In some sense OSM is just one huge mash-up with 100,000 of data providers, many of them in turn adding data from multiple sources. Some of these data have attribution requirements associated with them, such as Ordnance Survey OpenData or French Cadastral data. Finding a reasonable way to accommodate all of this is a headache in creating a suitable balance between contributors data and the needs and realities of data consumers. I'm not going to say much more on this because this issue has exercised the OSM community for a long time, and continues to create anxiety about what is and what is not possible.

My general observation that there is a danger of privileging particular contributions, even when they are a minuscule part of the entire work. I'm aware of this because of OSM, but I believe this is real emerging issue which is far more widespread.

With more and more open data sources the opportunity to merge large numbers of different datasets becomes much easier. If I have added one street name from OSGB data for a city with several thousand should their attribution requirements over-ride other considerations? Suppose I added twenty streetnames, each from a separate source with a specific attribution requirement, how do I keep track of it let alone meet the attribution requirement?

To summarise, I think there are three main problems emerging with attribution as more open data becomes available:
  • Tool chains (and data sets) don't readily support the seamless management of attribution (particularly true when outputs are not directly for a screen).
  • Attribution gets in the way of the message.

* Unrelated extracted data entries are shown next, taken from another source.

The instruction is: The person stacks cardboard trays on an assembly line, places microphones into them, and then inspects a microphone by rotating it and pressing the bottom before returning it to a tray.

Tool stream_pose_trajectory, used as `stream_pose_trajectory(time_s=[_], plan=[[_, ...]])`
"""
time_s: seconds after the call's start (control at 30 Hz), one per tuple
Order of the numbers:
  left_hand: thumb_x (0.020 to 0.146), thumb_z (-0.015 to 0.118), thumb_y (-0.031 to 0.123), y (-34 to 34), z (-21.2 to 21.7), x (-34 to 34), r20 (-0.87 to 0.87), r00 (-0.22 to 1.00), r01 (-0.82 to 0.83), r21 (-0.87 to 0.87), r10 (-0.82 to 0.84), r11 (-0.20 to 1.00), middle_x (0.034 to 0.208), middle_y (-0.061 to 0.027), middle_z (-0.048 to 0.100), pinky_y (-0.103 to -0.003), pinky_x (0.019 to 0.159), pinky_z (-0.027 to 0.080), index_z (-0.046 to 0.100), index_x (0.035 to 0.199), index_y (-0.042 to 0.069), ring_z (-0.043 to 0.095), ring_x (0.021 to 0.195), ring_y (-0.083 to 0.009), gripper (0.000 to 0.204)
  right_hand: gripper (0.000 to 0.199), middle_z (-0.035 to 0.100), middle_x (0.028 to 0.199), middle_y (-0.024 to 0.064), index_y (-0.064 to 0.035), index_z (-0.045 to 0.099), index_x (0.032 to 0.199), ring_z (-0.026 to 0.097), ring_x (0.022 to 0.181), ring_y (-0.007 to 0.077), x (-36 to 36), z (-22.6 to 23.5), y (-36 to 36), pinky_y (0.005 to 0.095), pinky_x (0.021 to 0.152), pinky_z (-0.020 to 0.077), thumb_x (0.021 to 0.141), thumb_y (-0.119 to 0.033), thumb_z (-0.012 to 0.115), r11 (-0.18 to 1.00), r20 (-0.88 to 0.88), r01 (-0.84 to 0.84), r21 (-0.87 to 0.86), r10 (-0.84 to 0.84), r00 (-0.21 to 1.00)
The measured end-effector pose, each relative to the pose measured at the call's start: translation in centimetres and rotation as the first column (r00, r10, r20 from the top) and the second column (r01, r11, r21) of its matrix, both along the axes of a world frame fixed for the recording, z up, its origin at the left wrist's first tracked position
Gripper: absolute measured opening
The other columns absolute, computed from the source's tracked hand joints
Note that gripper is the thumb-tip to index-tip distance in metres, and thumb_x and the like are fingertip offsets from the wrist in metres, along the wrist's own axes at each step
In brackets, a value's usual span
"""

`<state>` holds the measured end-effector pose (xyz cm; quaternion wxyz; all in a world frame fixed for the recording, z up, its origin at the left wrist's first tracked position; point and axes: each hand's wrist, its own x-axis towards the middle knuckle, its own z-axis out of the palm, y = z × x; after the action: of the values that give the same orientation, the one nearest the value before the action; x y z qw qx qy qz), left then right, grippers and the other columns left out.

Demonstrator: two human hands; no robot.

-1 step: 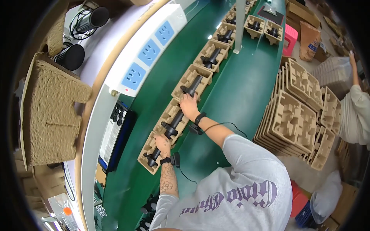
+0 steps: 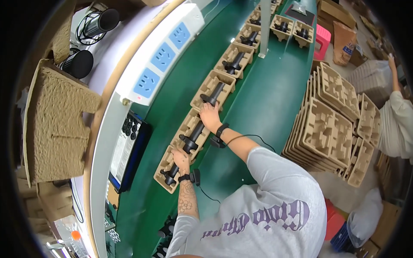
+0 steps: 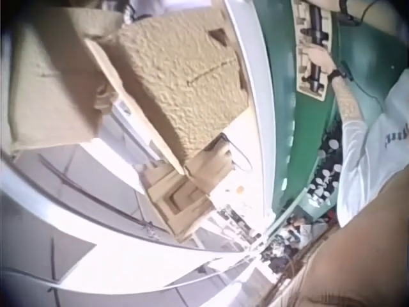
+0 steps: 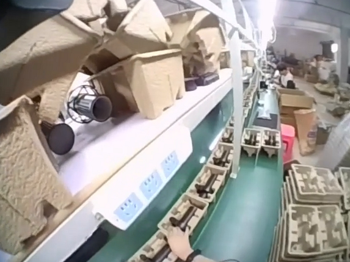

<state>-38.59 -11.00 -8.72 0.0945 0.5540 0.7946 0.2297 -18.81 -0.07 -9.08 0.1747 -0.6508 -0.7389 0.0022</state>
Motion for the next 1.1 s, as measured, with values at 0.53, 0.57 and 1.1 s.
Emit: stream_pose_trajectory(time_s=[0.53, 0.57, 1.1], plan=[[0.086, 0.051, 0.019, 6.7, -10.8, -15.6, -0.839, 0.381, 0.482, -0.179, -0.389, 0.858, 0.068, -0.0077, 0.058, -0.041, 0.058, 0.046, 0.061, 0.080, 0.008, 0.058, 0.061, -0.0215, 0.016, 0.019, 0.066, 0.086, 0.0140, -0.0004, 0.065, 0.091, 0.063, 0.083, 0.0304, 18.8, 11.6, -39.4, 0.0380, 0.075, 0.0494, 0.082, -0.013, 0.054, 0.909, -0.609, -0.019, -0.417, -0.264, 0.748], [0.083, 0.054, 0.015, 8.2, -8.8, -2.3, -0.246, 0.685, 0.717, 0.059, -0.686, 0.695, 0.069, -0.0075, 0.058, -0.039, 0.053, 0.044, 0.061, 0.078, 0.006, 0.055, 0.058, -0.0209, 0.013, 0.021, 0.066, 0.087, 0.0148, -0.0002, 0.064, 0.092, 0.063, 0.082, 0.0302, 20.8, 11.1, -44.8, 0.0378, 0.074, 0.0490, 0.082, -0.015, 0.054, 0.846, -0.485, 0.253, -0.469, -0.487, 0.727], [0.095, 0.049, 0.015, -22.7, 4.7, 18.9, 0.655, 0.464, 0.662, 0.191, -0.596, 0.725, 0.100, -0.0089, 0.056, -0.026, 0.064, 0.046, 0.050, 0.121, 0.000, 0.057, 0.078, -0.0152, 0.030, 0.049, 0.057, 0.105, 0.0100, -0.0125, 0.052, 0.119, 0.058, 0.094, 0.0250, 38.6, -7.2, -67.4, 0.0457, 0.080, 0.0474, 0.081, -0.041, 0.062, 0.222, -0.340, 0.257, -0.941, -0.593, -0.730]])
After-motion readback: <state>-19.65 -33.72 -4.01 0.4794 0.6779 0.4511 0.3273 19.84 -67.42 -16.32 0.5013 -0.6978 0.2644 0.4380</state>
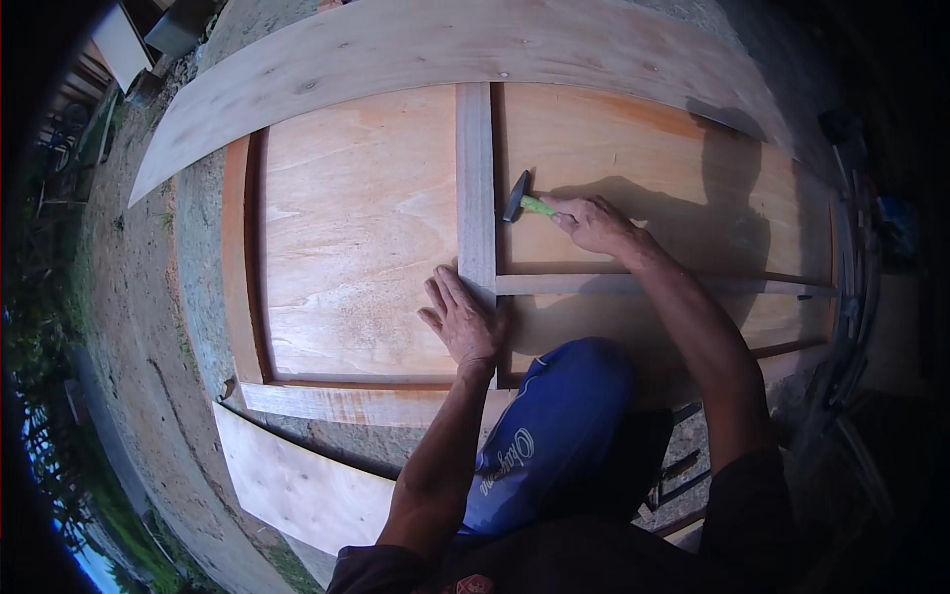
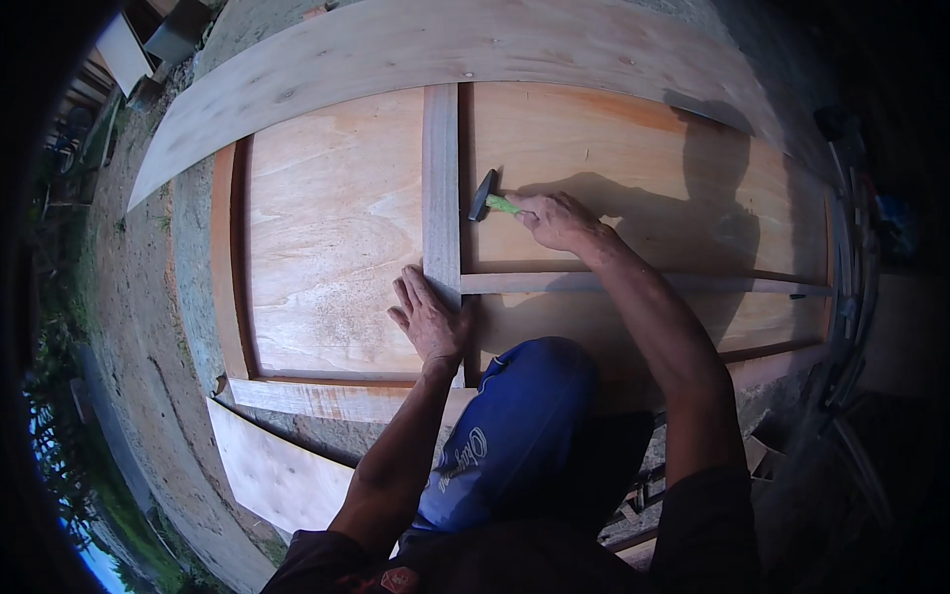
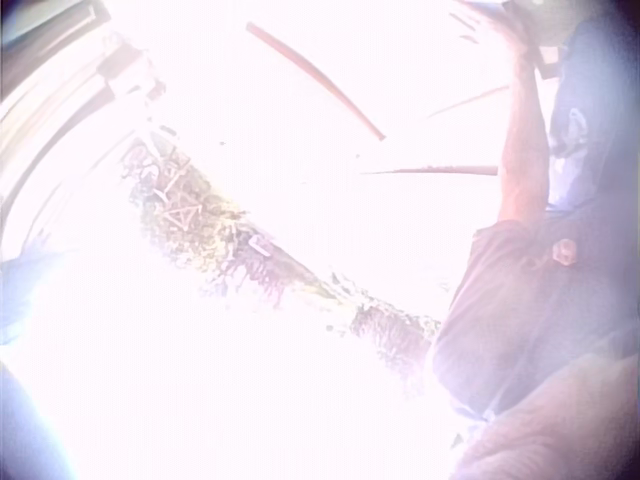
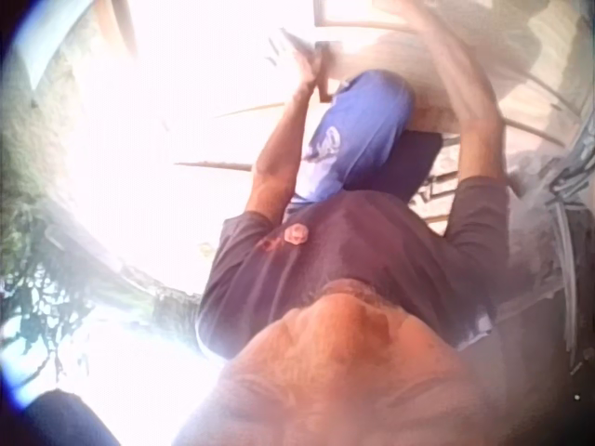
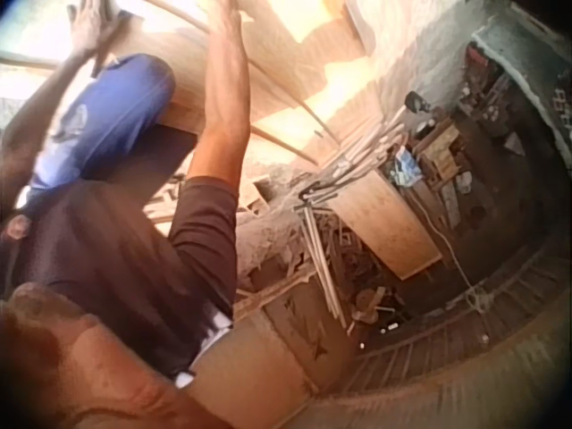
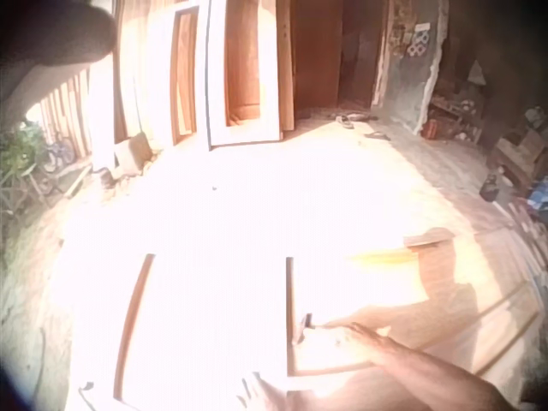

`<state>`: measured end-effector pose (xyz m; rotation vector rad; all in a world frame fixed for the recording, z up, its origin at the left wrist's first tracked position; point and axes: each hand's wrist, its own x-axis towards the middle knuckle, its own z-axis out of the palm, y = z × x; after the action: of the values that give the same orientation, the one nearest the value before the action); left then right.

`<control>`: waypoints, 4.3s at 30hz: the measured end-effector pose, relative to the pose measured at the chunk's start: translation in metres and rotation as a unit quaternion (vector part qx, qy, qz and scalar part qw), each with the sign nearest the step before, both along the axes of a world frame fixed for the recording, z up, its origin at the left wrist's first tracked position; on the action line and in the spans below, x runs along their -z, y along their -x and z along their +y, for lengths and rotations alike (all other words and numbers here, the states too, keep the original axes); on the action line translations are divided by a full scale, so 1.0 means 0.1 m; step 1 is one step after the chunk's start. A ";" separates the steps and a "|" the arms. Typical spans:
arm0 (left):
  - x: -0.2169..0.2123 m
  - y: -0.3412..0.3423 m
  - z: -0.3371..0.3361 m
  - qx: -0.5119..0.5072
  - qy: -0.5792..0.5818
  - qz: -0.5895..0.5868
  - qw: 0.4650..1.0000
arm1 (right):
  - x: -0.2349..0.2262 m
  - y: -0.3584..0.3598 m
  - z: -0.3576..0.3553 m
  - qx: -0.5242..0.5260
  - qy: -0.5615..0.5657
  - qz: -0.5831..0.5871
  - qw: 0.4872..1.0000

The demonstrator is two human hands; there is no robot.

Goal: The person assembles a wooden frame on a large plywood sheet. They use a pencil and a square ruler to mark measurements, then position wooden strips and secure them with a hammer and nails. The process involves repeated measuring, marking, and nailing to construct the frame structure.

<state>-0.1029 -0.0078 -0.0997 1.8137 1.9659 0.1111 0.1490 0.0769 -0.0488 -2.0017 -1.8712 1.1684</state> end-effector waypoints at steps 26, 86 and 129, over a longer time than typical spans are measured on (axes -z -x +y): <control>0.13 0.03 -0.04 0.021 -0.036 -0.017 0.999 | -0.38 -0.39 -1.99 0.394 -0.162 0.051 0.903; -0.27 -3.27 -2.55 0.764 0.108 0.094 0.629 | 0.75 -2.65 -7.76 0.718 0.052 -0.162 0.675; -0.33 -3.30 -2.58 0.756 0.110 0.104 0.637 | 0.95 -2.67 -7.37 0.668 0.216 -0.175 0.690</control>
<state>0.2267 -0.2654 -0.0666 2.6601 -0.0412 -0.8368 0.4164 -0.6598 -0.1439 -2.9198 0.2586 0.7045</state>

The attribution interferes with the actual product, just like the irritaing splash intros on DVDs. Would anyone have bought records if for every 3 minute song, there had been a 30 second audio of attribution?
  • Attribution in mash-ups involving a large number of sources will be neither meaningful or proportionate. At present large probably means more than 3.
I have no solutions to these problems, but can confidently state that they're going to get worse!